La visita del Papa è un gesto d’affetto, farà bene a tutti!
Da un’intervista dell’Arcivescovo a Famiglia Cristiana e Jesus:
Il Papa viene per confermarci nella fede e nell’amore. Anche Milano e le terre ambrosiane ne hanno bisogno più che mai, in questa fase di cambiamento epocale. Una volta archiviati Gesù Cristo e la Chiesa (si sente sempre più parlare di postcristianesimo) ci si consegna mani e piedi alla tecnoscienza, cioè a un mix di scienza e di tecnologia convinti di potere, a suon di algoritmi, individuare la figura dell’uomo del futuro. Non dovrà più essere, come ci ha insegnato la tradizione, una persona a tutto tondo, capace di dare un senso al vivere e al morire, al gioire e al soffrire, all’amare e al lavorare, ma piuttosto, secondo l’inquietante formula del filosofo tedesco Marc Jongen, l’uomo sarà sempre più il prodotto del suo stesso esperimento. […] Papa Francesco non si stanca di annunciare, con i gesti prima che con le parole, una Chiesa estroversa, instancabile nell’andare incontro ad ogni donna ed ogni uomo. E l’apertura è nel DNA storico e perfino “geografico” di Milano. Dalla sua visita mi aspetto un beneficio per tutti; per i cristiani in termini di approfondimento della sequela di Cristo e per chi ha altre fedi oppure pensa, o dice, di non credere, la scoperta della bellezza della dignità personale di ogni “altro” e della solidarietà con ogni “altro”. E qui conta molto quello che io reputo un contenuto di fondo dell’azione del Papa: l’abolizione del criterio di esclusione, a tutti livelli; il superamento di quella che egli chiama “cultura dello scarto”. Non c’è più né ebreo né pagano, né uomo né donna, né schiavo né libero, scriveva già San Paolo. Un principio, questo, che esprime con radicalità il Vangelo. […]

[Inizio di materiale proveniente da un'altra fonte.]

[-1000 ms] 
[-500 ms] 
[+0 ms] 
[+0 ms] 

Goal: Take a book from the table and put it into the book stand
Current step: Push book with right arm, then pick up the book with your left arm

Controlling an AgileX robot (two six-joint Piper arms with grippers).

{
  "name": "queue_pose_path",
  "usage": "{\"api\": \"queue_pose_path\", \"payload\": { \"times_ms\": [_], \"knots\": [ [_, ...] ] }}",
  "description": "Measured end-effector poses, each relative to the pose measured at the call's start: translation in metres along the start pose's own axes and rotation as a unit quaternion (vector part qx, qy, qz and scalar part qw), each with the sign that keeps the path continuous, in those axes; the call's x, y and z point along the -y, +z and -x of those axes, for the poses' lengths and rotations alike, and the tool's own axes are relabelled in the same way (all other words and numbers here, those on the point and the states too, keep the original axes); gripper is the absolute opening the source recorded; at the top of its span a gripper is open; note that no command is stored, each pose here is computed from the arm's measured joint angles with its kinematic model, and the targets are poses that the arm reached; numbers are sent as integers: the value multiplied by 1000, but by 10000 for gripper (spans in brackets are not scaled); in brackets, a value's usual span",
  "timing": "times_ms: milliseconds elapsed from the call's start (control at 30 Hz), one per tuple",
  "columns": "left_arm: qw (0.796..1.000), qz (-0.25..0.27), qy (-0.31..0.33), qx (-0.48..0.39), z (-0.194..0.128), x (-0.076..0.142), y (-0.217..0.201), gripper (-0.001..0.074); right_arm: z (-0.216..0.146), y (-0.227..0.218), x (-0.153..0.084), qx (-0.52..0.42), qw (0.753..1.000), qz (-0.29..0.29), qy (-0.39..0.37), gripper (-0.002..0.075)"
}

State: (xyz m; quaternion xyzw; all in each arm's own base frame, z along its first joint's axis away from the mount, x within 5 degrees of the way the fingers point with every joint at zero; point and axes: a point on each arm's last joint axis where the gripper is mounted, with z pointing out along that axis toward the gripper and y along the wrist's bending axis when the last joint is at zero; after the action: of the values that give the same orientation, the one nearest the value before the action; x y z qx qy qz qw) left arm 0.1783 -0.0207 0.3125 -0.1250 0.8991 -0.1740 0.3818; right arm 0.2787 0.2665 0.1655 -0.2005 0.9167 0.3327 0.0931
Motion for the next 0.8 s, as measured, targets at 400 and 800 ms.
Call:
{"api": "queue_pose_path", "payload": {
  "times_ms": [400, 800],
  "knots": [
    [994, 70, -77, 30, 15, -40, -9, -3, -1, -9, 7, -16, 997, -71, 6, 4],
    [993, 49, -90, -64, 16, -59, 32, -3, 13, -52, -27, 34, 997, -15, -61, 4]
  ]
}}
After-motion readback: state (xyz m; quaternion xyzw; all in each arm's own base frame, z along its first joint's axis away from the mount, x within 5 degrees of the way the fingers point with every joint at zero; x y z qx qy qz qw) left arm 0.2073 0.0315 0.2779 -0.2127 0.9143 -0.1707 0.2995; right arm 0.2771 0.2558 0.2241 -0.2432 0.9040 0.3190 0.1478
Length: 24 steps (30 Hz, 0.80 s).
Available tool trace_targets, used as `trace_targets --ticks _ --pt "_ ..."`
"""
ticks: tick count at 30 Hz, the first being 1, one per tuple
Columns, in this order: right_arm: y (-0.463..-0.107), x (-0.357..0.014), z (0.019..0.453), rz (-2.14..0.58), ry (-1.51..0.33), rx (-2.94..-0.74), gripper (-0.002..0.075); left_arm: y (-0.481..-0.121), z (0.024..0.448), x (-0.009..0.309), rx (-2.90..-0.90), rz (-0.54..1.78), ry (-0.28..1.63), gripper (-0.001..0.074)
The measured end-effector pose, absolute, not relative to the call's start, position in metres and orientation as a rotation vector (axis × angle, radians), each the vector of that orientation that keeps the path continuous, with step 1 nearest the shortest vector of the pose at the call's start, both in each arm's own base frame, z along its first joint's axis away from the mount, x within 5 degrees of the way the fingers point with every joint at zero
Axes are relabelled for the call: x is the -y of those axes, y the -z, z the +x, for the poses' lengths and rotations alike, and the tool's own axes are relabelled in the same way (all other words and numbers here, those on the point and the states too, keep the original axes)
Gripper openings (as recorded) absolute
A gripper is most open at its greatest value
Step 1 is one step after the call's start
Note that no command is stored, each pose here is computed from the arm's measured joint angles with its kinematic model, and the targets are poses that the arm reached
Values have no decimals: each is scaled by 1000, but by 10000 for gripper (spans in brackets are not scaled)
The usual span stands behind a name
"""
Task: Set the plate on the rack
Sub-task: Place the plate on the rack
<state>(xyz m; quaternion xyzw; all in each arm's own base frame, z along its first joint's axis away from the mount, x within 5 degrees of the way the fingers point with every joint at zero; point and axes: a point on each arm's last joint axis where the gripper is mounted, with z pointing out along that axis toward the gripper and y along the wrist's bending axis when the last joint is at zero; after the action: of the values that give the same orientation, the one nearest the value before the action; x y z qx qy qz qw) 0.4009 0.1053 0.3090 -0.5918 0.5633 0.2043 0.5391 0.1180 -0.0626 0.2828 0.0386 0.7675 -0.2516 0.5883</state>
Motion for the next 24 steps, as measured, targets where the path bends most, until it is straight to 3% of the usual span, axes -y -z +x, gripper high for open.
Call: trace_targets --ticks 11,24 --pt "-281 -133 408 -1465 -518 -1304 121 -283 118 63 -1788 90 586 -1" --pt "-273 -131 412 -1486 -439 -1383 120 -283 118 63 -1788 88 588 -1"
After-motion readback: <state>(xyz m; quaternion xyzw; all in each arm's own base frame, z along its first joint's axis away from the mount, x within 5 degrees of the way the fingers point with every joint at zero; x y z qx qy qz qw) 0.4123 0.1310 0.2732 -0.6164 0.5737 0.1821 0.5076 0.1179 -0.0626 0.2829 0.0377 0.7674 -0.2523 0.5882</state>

Il cristianesimo non è in primis né una dottrina né una morale; è l’incontro personale con Cristo, che diventa facilmente “contagioso”. Se infatti la gente incontra qualcuno segnato da Cristo capisce che Gesù spiega l’uomo all’uomo, si fa carico dei suoi limiti e li riscatta. […] Molti, neanche dei giovani, non sono in sé e per sé contrari alla fede. Lo dico con l’esperienza maturata in 26 anni di episcopato. Solo – penso soprattutto alle generazioni di messo – si sentono schiacciati dal ritmo di vita a cui sono costretti. Quante persone devono farsi un’ora o due di auto in tangenziale per tornare a casa, arrivando a sera – e alla domenica – stravolte? Come si può pensare di portarle in parrocchia? Da questo punto di vista bisogna cambiare molto, mettendo in conto di andare noi da loro. Questo comporta che i laici assumano fino in fondo il loro ruolo di soggetti della Chiesa, abbandonando definitivamente quello mortificante, anche se forse più comodo, di clienti. Non amo parlare di una pastorale dei lontani, perché ogni uomo e ogni donna ha a che fare tutti i giorni col problema degli affetti, del lavoro, del riposo, del dolore fisico e morale, del male, dell’aldilà. Siamo chiamati ad abitare gli ambiti della vita dell’umano.